What to do
It is required that all of the data be written out exactly.
>>>
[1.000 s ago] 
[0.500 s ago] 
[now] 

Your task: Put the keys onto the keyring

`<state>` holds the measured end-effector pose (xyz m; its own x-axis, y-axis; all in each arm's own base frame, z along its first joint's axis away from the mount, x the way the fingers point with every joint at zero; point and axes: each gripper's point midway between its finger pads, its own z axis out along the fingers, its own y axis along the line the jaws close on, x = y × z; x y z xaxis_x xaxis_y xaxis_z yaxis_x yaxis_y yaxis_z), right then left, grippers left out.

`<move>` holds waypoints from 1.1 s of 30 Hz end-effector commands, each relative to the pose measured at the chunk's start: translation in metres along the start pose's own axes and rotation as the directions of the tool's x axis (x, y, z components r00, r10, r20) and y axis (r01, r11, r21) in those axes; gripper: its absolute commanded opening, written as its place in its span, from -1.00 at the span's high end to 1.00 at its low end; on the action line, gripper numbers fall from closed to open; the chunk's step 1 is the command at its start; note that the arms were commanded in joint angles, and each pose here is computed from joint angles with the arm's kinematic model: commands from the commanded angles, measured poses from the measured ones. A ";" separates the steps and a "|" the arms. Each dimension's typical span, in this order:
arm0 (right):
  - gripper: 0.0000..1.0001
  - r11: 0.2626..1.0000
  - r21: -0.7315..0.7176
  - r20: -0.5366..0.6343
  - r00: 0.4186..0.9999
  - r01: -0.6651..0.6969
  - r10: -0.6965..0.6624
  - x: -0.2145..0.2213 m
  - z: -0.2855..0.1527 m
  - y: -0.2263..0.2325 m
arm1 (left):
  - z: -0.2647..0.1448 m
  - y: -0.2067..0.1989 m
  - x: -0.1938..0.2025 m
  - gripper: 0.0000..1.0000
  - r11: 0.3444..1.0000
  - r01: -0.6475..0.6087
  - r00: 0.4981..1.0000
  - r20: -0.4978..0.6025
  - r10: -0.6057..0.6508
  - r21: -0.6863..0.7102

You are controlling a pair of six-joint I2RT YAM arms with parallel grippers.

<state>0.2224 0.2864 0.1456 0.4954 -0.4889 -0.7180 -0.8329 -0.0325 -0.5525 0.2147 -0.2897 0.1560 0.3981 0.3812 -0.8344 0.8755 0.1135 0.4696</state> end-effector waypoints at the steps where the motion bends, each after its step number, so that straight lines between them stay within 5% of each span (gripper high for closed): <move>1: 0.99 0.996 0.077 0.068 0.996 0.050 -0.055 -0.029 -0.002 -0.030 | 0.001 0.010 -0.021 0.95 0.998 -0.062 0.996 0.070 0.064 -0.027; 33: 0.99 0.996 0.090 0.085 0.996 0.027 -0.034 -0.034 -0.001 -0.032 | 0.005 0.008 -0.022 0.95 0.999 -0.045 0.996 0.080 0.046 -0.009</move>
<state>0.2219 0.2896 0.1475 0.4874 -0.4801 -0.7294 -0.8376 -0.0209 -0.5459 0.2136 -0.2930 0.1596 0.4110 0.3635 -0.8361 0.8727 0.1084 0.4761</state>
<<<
Task output
[1.000 s ago] 
[0.500 s ago] 
[now] 

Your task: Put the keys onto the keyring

`<state>` holds the measured end-effector pose (xyz m; its own x-axis, y-axis; all in each arm's own base frame, z along its first joint's axis away from the mount, x the way the fingers point with every joint at zero; point and axes: each gripper's point midway between its finger pads, its own z axis out along the fingers, its own y axis along the line the jaws close on, x = y × z; x y z xaxis_x xaxis_y xaxis_z yaxis_x yaxis_y yaxis_z), right then left, grippers left out.

`<move>` holds waypoints from 1.1 s of 30 Hz end-effector commands, each relative to the pose measured at the chunk's start: translation in metres along the start pose's own axes and rotation as the directions of the tool's x axis (x, y, z components r00, r10, r20) and y axis (r01, r11, r21) in those axes; gripper: its absolute commanded opening, written as its place in its span, from -1.00 at the span's high end to 1.00 at its low end; on the action line, gripper numbers fall from closed to open; the chunk's step 1 is the command at its start; note that the arms were commanded in joint angles, and each pose here is computed from joint angles with the arm's kinematic model: commands from the commanded angles, measured poses from the measured ones. A ";" separates the steps and a "|" the arms. Each dimension's typical span, in this order:
arm0 (right):
  - gripper: 0.0000..1.0001
  - r11: 0.2626..1.0000
  - r21: -0.7315..0.7176
  - r20: -0.5366..0.6343
  - r00: 0.4186..0.9999
  - r01: -0.6651..0.6969
  - r10: -0.6965..0.6624
  - x: -0.2145..0.2213 m
  - z: -0.2855..0.1527 m
  - y: -0.2263..0.2325 m
arm1 (left):
  - z: -0.2647..0.1448 m
  - y: -0.2067..0.1989 m
  - x: -0.1938..0.2025 m
  - gripper: 0.0000..1.0000
  - r11: 0.3444..1.0000
  - r01: -0.6475..0.6087
  - r00: 0.4981..1.0000
  - r20: -0.4978..0.6025
  - r10: -0.6057..0.6508
  - r21: -0.6863..0.7102

You are controlling a pair of six-joint I2RT YAM arms with parallel grippers.

<state>0.2224 0.2864 0.1456 0.4954 -0.4889 -0.7180 -0.8329 -0.0325 -0.5525 0.2147 -0.2897 0.1560 0.3981 0.3812 -0.8344 0.8755 0.1135 0.4696</state> end-effector waypoints at the steps where the motion bends, each after its step number, so that straight lines between them stay within 5% of each span (gripper high for closed): <move>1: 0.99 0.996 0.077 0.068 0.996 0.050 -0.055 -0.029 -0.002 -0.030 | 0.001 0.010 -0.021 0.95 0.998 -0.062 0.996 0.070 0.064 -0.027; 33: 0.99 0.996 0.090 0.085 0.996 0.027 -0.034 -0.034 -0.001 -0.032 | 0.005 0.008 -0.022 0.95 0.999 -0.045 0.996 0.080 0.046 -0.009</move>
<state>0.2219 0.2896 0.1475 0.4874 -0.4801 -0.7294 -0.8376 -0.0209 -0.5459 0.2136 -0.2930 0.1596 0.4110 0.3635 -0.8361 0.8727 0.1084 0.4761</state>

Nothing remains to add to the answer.